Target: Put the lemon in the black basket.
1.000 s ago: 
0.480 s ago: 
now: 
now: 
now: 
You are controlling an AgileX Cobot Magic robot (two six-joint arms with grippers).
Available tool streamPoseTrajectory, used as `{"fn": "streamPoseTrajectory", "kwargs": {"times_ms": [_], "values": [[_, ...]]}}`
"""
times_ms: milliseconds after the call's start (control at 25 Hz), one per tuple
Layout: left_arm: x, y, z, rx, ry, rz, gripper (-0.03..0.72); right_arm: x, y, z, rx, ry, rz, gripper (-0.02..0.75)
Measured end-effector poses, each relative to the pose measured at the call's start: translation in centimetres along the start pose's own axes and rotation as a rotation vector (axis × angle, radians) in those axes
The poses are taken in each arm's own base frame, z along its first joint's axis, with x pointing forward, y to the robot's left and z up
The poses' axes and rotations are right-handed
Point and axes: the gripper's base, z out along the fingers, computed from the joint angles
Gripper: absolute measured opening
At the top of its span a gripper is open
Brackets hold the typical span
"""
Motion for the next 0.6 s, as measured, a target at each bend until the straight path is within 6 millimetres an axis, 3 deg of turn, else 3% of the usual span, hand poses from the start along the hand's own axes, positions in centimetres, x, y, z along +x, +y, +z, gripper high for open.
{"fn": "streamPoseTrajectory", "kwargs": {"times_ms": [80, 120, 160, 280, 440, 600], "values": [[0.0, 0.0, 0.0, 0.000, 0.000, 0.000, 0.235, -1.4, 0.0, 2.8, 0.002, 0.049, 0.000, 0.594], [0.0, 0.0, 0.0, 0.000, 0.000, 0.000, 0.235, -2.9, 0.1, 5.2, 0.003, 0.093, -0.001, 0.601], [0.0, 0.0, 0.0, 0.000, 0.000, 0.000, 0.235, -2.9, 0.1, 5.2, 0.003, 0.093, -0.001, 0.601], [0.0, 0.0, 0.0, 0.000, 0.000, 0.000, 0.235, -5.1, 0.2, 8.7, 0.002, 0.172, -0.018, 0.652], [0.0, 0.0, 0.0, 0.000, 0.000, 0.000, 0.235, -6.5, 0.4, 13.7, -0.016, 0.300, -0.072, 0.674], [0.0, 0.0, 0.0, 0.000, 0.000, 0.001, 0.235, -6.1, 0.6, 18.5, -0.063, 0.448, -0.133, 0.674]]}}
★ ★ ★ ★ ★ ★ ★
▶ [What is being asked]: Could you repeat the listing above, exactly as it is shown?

▶ [Final answer]:
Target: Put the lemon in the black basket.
1.000 s ago: 
0.480 s ago: 
now: 
now: 
now: 
You are controlling an AgileX Cobot Magic robot (two six-joint arms with grippers).
Available tool streamPoseTrajectory, used as `{"fn": "streamPoseTrajectory", "kwargs": {"times_ms": [_], "values": [[_, ...]]}}`
"""
times_ms: milliseconds after the call's start (control at 25 Hz), one per tuple
Layout: left_arm: x, y, z, rx, ry, rz, gripper (-0.03..0.72); right_arm: x, y, z, rx, ry, rz, gripper (-0.02..0.75)
Measured end-effector poses, each relative to the pose measured at the call's start: translation in centimetres along the start pose's own axes and rotation as a rotation vector (axis × angle, radians) in those axes
The poses are taken in each arm's own base frame, z along its first joint's axis, with x pointing forward, y to the robot's left and z up
The poses' axes and rotations are right-handed
Point and axes: the gripper's base, z out along the fingers, computed from the joint angles
Gripper: absolute measured opening
At the top of its span a gripper is open
Brackets hold the typical span
"""
Motion for the next 0.6 s, as measured, a target at each bend until the straight path is within 6 millimetres an axis, 3 deg of turn, else 3% of the usual span, hand poses from the start along the hand's own axes, positions in centimetres, x, y, z along +x, +y, +z, gripper high for open.
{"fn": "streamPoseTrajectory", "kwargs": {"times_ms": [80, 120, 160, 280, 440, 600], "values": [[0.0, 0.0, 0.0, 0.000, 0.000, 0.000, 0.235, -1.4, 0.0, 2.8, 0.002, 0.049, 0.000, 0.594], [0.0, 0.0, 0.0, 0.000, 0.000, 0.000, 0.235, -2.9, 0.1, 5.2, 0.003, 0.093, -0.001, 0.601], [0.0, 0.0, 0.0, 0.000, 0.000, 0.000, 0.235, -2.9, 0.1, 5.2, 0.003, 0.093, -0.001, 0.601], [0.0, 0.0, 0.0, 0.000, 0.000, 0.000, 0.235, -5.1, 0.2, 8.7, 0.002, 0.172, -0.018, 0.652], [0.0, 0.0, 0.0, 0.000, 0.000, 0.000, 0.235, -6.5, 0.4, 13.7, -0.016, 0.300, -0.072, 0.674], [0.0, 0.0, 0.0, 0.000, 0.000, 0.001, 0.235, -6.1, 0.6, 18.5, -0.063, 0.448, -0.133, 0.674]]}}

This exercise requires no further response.